| DATA PROVIDED |
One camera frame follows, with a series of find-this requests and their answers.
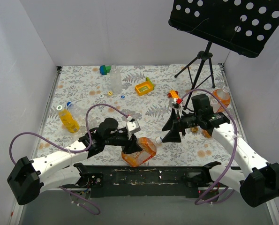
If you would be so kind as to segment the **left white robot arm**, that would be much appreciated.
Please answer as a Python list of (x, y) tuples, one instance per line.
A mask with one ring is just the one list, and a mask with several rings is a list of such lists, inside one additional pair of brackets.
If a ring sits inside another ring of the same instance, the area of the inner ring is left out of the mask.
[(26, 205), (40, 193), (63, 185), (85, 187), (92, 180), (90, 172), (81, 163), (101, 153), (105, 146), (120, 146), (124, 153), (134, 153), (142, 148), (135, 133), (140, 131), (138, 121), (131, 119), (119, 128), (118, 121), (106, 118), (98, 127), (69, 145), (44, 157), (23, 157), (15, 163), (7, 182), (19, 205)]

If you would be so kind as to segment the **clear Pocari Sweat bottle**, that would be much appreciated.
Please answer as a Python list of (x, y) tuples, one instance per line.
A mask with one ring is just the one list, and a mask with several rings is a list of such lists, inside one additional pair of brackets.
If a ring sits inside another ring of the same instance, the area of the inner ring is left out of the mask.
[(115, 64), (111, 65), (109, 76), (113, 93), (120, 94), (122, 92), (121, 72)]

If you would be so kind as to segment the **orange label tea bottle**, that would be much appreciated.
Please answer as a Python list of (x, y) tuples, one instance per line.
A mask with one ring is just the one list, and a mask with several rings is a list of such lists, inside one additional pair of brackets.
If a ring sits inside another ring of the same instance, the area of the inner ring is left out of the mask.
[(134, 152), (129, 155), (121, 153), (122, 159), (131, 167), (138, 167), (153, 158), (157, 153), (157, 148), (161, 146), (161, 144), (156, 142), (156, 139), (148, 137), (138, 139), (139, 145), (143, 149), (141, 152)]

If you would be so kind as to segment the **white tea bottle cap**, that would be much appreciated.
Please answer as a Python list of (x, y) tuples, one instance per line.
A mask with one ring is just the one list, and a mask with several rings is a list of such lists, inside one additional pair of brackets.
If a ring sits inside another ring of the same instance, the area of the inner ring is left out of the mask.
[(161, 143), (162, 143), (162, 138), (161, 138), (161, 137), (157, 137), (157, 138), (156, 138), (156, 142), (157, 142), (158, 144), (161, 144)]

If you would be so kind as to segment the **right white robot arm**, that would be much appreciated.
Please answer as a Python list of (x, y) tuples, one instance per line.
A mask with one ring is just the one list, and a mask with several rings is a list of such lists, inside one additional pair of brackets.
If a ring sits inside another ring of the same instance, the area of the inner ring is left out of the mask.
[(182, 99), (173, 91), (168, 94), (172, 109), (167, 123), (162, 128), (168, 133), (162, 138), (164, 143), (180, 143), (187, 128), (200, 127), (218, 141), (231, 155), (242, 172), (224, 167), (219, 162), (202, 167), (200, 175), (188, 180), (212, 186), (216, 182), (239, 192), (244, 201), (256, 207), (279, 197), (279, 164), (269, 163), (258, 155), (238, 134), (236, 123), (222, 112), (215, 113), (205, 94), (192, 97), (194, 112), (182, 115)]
==
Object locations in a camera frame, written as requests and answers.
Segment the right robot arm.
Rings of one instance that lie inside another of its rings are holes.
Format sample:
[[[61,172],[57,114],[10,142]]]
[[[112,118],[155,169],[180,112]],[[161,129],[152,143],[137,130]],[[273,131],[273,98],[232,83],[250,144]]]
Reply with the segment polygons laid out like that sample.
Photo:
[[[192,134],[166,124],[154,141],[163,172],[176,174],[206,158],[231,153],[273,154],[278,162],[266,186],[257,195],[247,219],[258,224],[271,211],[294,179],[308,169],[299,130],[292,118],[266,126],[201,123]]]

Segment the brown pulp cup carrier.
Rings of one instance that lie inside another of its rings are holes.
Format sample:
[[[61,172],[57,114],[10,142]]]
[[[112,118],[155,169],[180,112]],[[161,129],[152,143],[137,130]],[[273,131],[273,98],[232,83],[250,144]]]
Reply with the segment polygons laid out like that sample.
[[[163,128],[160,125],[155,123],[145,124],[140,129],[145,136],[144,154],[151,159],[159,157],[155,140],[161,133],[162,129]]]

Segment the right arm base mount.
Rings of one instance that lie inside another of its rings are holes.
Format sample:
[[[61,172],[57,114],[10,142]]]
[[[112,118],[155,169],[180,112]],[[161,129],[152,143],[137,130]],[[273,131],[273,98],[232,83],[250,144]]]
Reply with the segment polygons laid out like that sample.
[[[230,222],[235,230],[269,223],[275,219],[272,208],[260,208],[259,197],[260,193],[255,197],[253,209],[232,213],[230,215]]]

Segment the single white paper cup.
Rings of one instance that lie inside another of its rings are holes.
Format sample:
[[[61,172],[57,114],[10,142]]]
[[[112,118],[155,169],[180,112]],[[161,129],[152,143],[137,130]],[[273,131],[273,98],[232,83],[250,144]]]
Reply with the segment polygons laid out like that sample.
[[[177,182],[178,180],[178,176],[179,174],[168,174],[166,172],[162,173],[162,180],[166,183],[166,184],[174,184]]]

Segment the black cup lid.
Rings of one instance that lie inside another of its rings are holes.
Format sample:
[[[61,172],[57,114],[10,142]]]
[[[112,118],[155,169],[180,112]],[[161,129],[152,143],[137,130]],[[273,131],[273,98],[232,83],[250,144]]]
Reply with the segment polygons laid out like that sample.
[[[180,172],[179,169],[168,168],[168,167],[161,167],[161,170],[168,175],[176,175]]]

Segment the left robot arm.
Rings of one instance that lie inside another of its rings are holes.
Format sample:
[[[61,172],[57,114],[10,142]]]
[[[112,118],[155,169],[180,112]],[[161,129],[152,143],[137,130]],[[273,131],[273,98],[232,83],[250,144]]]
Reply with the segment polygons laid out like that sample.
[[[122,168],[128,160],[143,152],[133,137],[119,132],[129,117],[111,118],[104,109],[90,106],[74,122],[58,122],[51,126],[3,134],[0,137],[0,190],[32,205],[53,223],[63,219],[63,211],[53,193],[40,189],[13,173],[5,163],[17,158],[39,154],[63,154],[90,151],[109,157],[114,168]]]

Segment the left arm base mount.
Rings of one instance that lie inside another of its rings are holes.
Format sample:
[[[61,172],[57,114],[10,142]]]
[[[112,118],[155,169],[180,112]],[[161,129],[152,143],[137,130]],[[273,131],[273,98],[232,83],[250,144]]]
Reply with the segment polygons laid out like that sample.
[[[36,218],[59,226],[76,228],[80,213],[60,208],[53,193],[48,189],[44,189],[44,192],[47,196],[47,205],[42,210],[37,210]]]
---
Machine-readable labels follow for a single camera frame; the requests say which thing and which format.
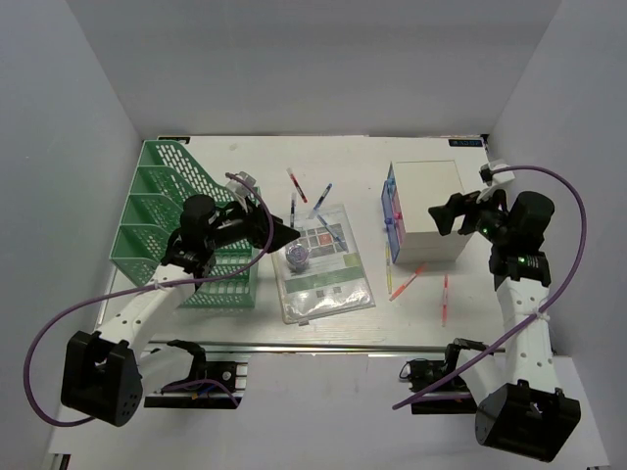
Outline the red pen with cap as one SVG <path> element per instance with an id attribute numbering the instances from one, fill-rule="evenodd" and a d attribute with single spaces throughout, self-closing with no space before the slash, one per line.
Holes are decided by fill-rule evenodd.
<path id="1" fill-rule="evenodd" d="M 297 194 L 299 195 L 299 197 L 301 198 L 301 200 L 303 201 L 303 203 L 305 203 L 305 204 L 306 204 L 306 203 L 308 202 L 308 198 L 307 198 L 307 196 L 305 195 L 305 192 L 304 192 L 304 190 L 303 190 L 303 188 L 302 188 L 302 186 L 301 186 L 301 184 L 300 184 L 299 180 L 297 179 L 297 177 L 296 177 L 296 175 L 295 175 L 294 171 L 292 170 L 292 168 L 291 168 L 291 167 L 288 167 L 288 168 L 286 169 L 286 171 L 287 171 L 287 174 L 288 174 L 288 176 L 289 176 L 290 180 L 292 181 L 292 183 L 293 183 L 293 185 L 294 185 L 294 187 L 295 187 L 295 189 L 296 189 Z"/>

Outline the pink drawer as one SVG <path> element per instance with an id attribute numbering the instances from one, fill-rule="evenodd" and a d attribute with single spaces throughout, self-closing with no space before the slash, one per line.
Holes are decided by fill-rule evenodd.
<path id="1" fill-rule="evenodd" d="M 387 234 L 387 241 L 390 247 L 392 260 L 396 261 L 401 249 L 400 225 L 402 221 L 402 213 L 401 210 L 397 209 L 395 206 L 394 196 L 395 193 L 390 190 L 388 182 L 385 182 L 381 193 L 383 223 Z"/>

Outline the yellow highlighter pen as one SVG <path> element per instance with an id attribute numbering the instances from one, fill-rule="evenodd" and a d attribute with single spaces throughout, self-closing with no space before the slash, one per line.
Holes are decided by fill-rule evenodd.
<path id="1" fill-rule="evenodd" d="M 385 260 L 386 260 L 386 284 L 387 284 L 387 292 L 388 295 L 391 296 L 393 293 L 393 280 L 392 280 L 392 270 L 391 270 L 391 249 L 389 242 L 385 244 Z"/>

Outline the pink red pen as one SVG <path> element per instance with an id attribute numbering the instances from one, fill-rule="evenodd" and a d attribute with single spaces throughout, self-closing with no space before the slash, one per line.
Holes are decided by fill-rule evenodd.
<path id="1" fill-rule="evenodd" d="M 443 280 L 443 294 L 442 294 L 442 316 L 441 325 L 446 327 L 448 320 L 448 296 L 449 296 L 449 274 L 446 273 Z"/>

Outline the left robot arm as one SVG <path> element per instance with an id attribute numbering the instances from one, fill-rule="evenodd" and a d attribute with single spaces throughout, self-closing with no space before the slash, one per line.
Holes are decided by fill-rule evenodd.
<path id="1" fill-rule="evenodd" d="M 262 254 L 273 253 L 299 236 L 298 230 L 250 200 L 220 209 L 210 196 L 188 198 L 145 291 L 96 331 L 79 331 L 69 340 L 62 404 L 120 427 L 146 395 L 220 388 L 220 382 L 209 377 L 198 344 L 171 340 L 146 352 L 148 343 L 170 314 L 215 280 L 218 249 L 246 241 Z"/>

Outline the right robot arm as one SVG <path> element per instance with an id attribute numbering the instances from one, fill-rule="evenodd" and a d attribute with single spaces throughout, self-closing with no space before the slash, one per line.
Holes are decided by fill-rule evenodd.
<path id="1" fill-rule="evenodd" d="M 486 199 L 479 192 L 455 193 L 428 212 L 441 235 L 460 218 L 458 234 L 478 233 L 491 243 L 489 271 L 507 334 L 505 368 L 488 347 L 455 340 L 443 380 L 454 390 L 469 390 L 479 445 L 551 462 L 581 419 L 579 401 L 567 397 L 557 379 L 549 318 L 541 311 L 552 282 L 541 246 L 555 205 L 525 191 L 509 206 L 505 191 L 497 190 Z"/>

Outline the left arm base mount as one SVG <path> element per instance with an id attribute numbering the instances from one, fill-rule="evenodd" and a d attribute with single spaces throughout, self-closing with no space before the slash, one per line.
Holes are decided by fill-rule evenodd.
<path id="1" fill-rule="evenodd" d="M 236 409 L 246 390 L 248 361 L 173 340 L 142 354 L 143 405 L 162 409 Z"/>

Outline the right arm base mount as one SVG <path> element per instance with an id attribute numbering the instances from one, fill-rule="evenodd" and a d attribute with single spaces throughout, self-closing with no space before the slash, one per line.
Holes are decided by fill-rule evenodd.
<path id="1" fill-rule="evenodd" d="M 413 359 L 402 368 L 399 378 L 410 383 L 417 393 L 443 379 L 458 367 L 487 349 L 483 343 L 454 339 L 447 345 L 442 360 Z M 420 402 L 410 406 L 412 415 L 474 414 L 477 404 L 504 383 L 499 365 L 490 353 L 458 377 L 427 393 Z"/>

| WHAT TO WORK ON |
Copy only this from above: the line containing "Machine-readable labels follow", the line containing "Outline the red", and all lines between, printed exactly. Leave out the pictures.

| RESULT OF THE EXERCISE |
Machine-readable labels follow for a single camera frame; the requests say which thing and which format.
Outline the red pen with cap as one SVG <path> element per instance with an id attribute numbering the instances from one, fill-rule="evenodd" and a d attribute with single spaces throughout, self-closing with no space before the slash, one per line.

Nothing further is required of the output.